- Born: Valeria Francisca Zalaquett Fuentealba 27 November 1971 (age 54) Santiago, Chile
- Education: Pompeu Fabra University
- Occupation: Photographer
- Awards: APES [es] Award (1997)

= Valeria Zalaquett =

Chilean photographer and portraitist (born 1971)

Valeria Francisca Zalaquett Fuentealba (born 27 November 1971) is a Chilean photographer and portraitist who has worked mainly in contemporary and digital art.

==Biography==
Valeria Zalaquett has a degree in philosophy from the Pontifical Catholic University of Chile, an institution where she also took courses in photography and filmmaking. In addition, she complemented her training with a master's degree in Digital Arts at the Pompeu Fabra University in Barcelona.

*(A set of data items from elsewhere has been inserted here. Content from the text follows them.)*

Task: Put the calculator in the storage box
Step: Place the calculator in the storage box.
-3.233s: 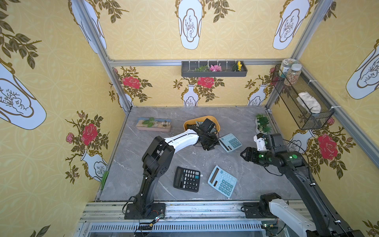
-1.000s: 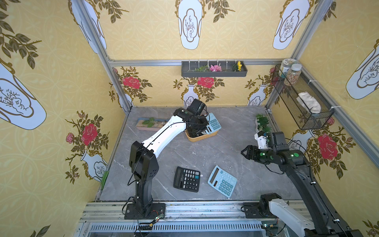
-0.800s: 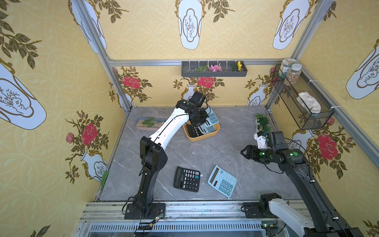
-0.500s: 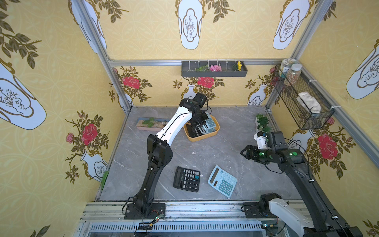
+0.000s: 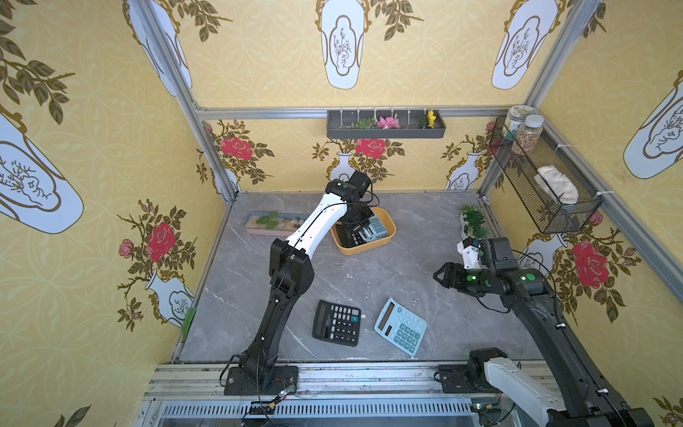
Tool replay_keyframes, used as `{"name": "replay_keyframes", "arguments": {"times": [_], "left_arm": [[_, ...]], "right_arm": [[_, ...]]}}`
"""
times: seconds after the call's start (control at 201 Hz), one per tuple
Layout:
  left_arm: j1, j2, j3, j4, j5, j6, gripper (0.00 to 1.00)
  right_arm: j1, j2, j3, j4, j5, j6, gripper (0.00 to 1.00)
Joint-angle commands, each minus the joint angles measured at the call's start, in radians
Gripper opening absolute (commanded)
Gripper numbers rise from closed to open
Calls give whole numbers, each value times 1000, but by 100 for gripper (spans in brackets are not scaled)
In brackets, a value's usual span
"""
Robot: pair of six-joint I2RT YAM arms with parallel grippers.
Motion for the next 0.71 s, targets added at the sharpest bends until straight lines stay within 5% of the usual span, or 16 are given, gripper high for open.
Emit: {"name": "replay_keyframes", "arguments": {"times": [0.0, 0.702], "left_arm": [[4, 24, 21, 6, 24, -1, 0], [11, 97, 42, 53, 86, -34, 0]], "right_arm": [[0, -1, -8, 31, 2, 6, 73], [-2, 9, -24, 45, 3, 8, 73]]}}
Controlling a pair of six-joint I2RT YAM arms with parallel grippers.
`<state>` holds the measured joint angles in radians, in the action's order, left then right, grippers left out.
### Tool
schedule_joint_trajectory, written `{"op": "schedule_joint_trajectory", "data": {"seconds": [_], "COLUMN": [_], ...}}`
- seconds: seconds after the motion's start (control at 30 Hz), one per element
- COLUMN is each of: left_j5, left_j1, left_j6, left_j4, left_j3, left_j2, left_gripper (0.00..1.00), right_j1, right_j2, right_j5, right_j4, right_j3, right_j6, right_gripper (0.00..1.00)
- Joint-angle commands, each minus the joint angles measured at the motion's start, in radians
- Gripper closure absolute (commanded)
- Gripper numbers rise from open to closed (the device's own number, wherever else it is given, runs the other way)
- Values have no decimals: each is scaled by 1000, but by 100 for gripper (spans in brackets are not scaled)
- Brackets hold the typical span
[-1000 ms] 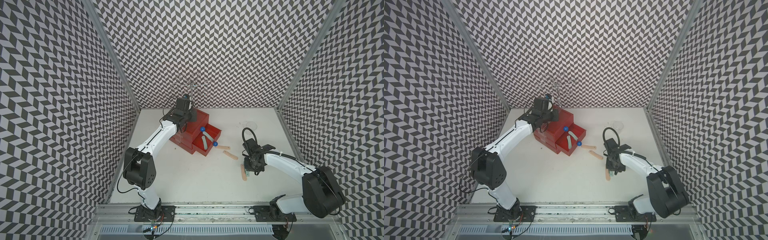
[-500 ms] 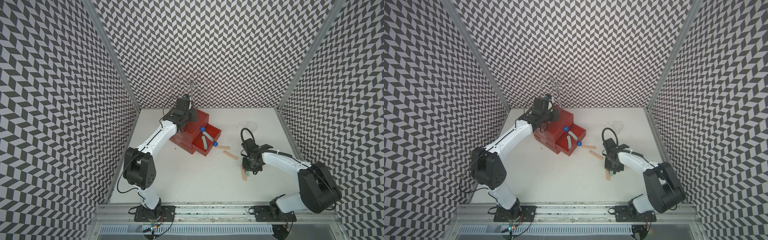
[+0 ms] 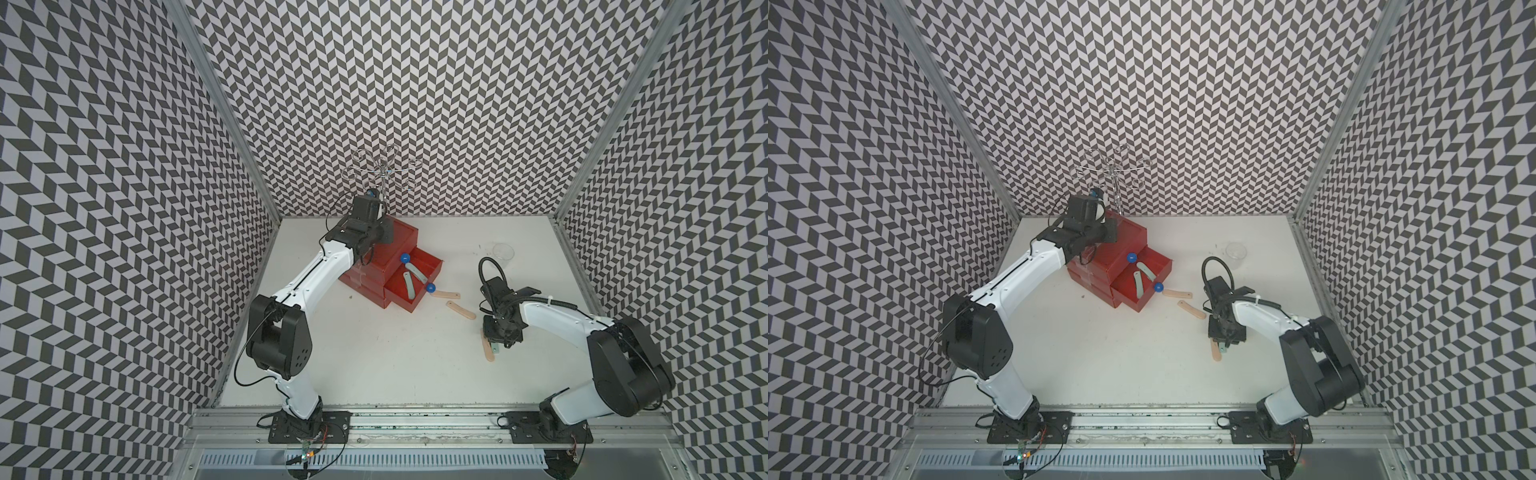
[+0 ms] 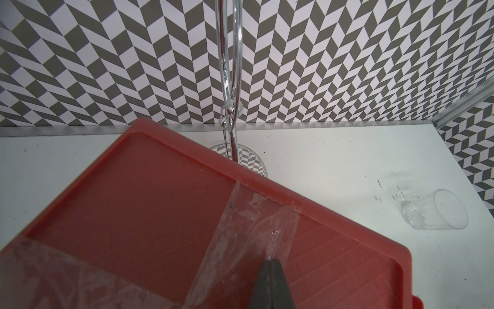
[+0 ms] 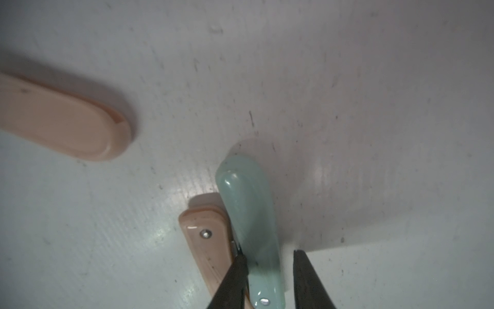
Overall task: Place the fruit knives into the drawer by color
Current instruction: Pick up the fruit knife from the center of the board.
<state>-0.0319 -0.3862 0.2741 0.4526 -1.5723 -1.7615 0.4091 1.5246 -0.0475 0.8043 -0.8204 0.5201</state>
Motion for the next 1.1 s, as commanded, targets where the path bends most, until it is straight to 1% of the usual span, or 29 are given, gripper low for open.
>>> {"op": "schedule_joint_trajectory", "data": {"seconds": [0.0, 0.27, 0.4, 0.63, 0.83, 0.93, 1.07], "left_j5": [7, 7, 7, 7, 7, 7, 7], "left_j1": [-5, -4, -5, -3, -3, -3, -3], "left_j6": [0, -1, -2, -3, -2, -2, -2], "left_j4": [261, 260, 260, 259, 259, 259, 259], "left_j3": [71, 70, 70, 70, 70, 70, 70], "left_j2": [-92, -90, -90, -90, -91, -91, -91], "left_gripper": [100, 100, 100, 100, 100, 100, 100], "right_j1": [-6, -9, -10, -11, -13, -15, -15], "right_j2": [50, 80, 78, 82, 78, 67, 60], "right_j5": [-16, -11, -2, 8, 12, 12, 10], "right_j4": [-10, -20, -27, -37, -45, -44, -31], "right_j3": [0, -16, -16, -17, -28, -39, -65], "right_j6": [0, -5, -8, -15, -16, -15, -19], "right_gripper": [69, 69, 72, 73, 84, 86, 86]}}
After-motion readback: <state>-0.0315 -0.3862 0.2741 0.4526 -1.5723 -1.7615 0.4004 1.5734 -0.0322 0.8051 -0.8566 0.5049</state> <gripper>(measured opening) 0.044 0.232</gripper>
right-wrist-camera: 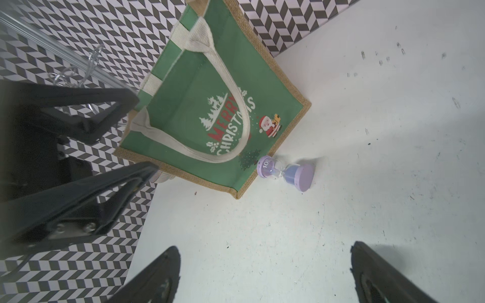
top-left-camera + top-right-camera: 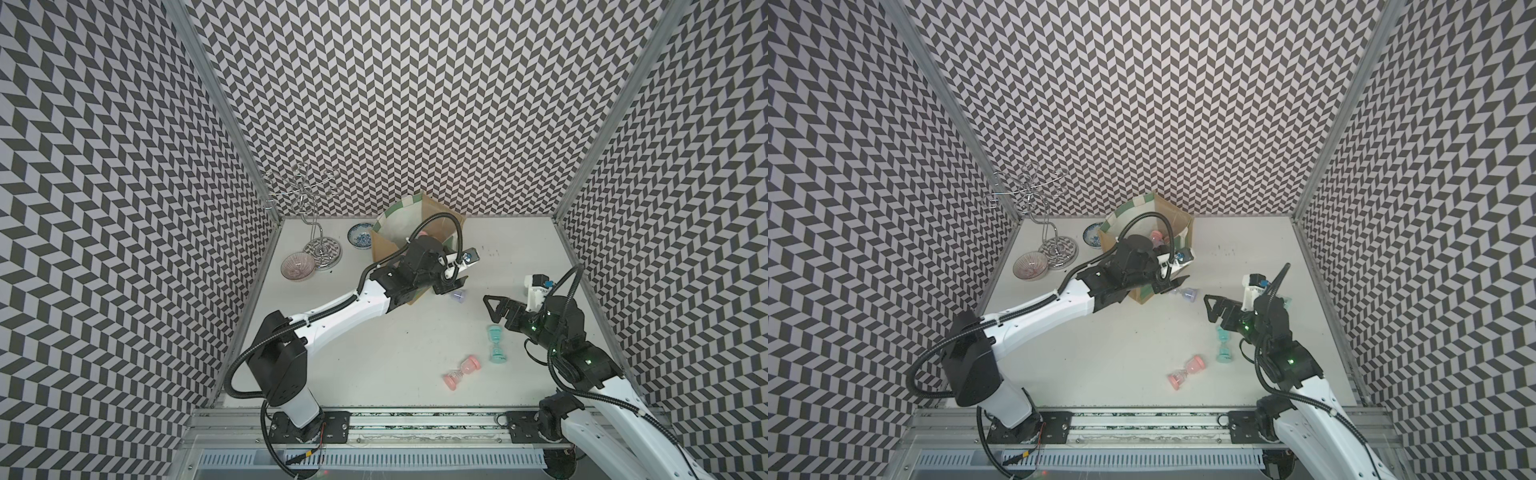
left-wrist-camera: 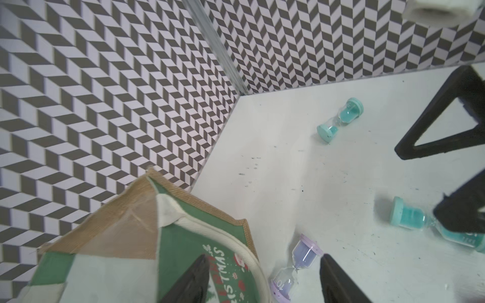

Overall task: Put the hourglass into the canvas bag
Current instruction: Pick up the hourglass from the center of the board.

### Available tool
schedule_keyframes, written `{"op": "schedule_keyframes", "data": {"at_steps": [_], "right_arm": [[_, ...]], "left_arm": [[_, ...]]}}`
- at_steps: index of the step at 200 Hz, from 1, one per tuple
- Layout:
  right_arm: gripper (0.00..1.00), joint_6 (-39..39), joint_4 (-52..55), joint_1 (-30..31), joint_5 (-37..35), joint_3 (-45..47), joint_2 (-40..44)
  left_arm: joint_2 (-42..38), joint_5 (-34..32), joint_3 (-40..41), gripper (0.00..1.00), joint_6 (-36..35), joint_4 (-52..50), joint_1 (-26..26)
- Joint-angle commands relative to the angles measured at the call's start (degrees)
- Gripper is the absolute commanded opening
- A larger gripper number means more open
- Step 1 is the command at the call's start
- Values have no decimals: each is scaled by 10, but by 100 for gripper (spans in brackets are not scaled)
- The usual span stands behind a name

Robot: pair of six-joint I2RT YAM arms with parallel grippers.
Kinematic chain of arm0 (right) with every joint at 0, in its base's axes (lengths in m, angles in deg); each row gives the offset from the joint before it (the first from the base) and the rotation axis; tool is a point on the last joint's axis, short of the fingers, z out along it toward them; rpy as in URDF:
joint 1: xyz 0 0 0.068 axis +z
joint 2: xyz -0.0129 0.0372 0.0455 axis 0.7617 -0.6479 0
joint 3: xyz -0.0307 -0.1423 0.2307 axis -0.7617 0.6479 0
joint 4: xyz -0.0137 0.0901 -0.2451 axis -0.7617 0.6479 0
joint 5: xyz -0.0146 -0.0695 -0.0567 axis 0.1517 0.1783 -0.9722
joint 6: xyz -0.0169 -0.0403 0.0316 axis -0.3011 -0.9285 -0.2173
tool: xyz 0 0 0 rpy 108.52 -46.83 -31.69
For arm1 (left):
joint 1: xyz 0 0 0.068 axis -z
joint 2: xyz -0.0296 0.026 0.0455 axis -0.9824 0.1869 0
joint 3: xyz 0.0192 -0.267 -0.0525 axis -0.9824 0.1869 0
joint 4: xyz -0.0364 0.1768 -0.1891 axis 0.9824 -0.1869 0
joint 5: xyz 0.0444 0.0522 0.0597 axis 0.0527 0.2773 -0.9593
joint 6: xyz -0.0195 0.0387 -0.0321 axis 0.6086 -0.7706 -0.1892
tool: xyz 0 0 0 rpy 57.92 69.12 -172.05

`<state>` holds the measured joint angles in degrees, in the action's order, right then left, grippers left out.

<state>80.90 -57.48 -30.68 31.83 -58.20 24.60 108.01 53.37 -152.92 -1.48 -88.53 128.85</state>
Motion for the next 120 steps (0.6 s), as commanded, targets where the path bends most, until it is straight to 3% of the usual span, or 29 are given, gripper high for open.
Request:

In her work, a fusion between photography and visual arts can be seen through photomontage and the use of black and white photography "through compositions that interlace different strata of shapes and textures, picking up the new technological resources to translate a language of their own." According to art critic Waldemar Sommer, Zalaquett "uses photography as painting." In particular, it has been observed that her signature "has been the mixture of images, reaching a point where these seem more like paintings. Her photos intervene digitally, as if they were layers of paintings."

==Group exhibitions==
Zalaquett has participated in group exhibitions at the ArteBA in Buenos Aires (2008), Digital Media Festival in Toronto (2011), in Water at the Amsterdam Photography Biennale (2004), Paisaje, Figura Humana, Bodegón: Una revisión a la Fotografía Chilena Contemporánea at the Chilean National Museum of Fine Arts (2006), and Video "8 tries, Parrilla at the Centro Cultural Matucana 100 (2005).

==Awards==
In 1997 she received the APES Award for her work in lighting design for Sexo, Drogas y Rock & Roll.